=== Section Start ===

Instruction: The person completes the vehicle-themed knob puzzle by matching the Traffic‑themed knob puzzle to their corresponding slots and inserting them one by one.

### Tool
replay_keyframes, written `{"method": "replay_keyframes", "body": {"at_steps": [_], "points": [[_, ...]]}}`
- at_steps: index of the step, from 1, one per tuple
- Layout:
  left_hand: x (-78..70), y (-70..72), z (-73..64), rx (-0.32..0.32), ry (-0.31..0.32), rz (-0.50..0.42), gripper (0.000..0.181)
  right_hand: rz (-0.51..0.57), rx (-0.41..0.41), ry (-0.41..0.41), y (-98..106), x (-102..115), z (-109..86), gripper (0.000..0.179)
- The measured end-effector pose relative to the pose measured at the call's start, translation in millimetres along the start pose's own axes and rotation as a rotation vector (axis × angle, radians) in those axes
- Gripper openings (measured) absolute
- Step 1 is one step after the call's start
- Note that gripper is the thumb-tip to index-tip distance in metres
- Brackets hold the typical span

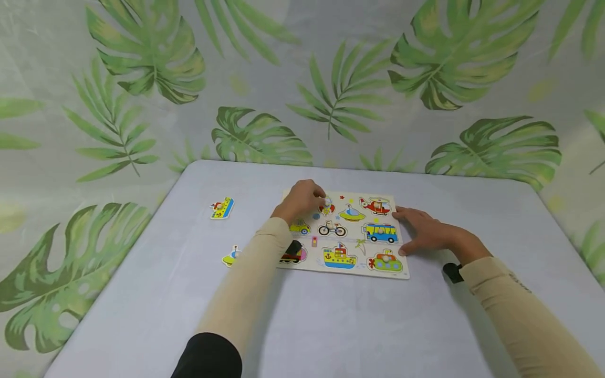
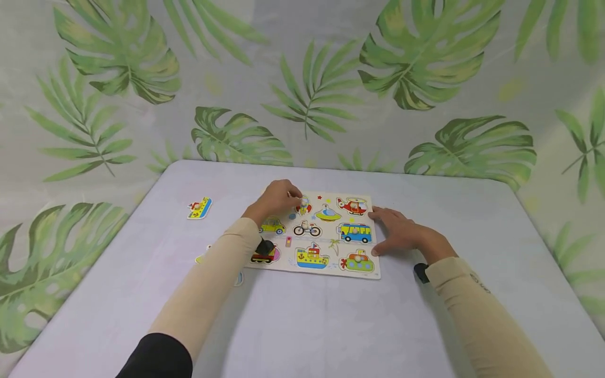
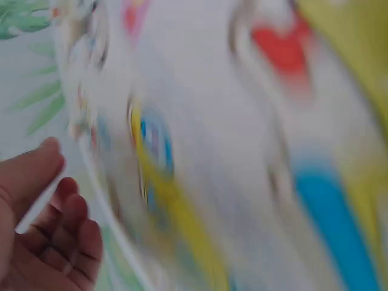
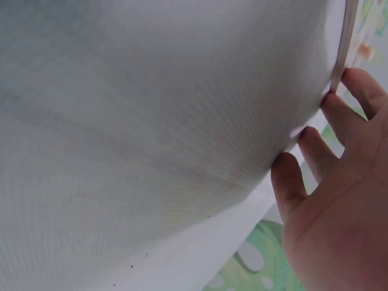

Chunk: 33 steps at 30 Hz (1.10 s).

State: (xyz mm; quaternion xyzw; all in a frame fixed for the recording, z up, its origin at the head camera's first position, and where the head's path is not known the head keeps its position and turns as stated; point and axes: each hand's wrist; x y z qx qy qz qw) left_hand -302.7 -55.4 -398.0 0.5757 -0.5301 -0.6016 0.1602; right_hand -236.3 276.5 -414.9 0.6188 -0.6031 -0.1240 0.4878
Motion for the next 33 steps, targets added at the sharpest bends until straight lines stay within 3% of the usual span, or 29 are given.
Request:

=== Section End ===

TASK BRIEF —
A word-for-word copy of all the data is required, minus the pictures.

ANSWER AREA —
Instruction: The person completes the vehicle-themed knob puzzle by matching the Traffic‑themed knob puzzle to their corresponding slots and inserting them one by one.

### Tool
replay_keyframes, written `{"method": "replay_keyframes", "body": {"at_steps": [_], "points": [[_, ...]]}}`
- at_steps: index of the step, from 1, one per tuple
- Layout:
  left_hand: x (-78..70), y (-70..72), z (-73..64), rx (-0.32..0.32), ry (-0.31..0.32), rz (-0.50..0.42), gripper (0.000..0.181)
  right_hand: rz (-0.51..0.57), rx (-0.41..0.41), ry (-0.41..0.41), y (-98..106), x (-102..115), z (-109..86), gripper (0.000..0.179)
- The measured end-effector pose relative to the pose measured at the call's start, translation in millimetres along the start pose's own axes and rotation as a rotation vector (axis × angle, radians) in those axes
- Gripper openings (measured) absolute
- Step 1 is one step after the call's start
- Note that gripper is the thumb-tip to index-tip distance in metres
- Brackets hold the typical span


Chunk: 33 steps at 30 Hz (1.10 s).

State: (xyz mm; quaternion xyzw; all in a frame fixed for the recording, z up, its origin at the head camera's first position, and where the head's path is not known the head keeps its position and turns as stated; point and axes: each hand's wrist; x y z qx qy qz qw) left_hand -302.7 -55.4 -398.0 0.5757 -0.5301 -0.6016 0.1602; right_hand -236.3 276.5 -414.9 0.6188 -0.6031 -0.1240 0.4878
Motion for the next 33 steps, targets added at the sharpest bends until straight lines stay within 3% of the usual span, or 29 are given.
Request:

This output contains the full answer.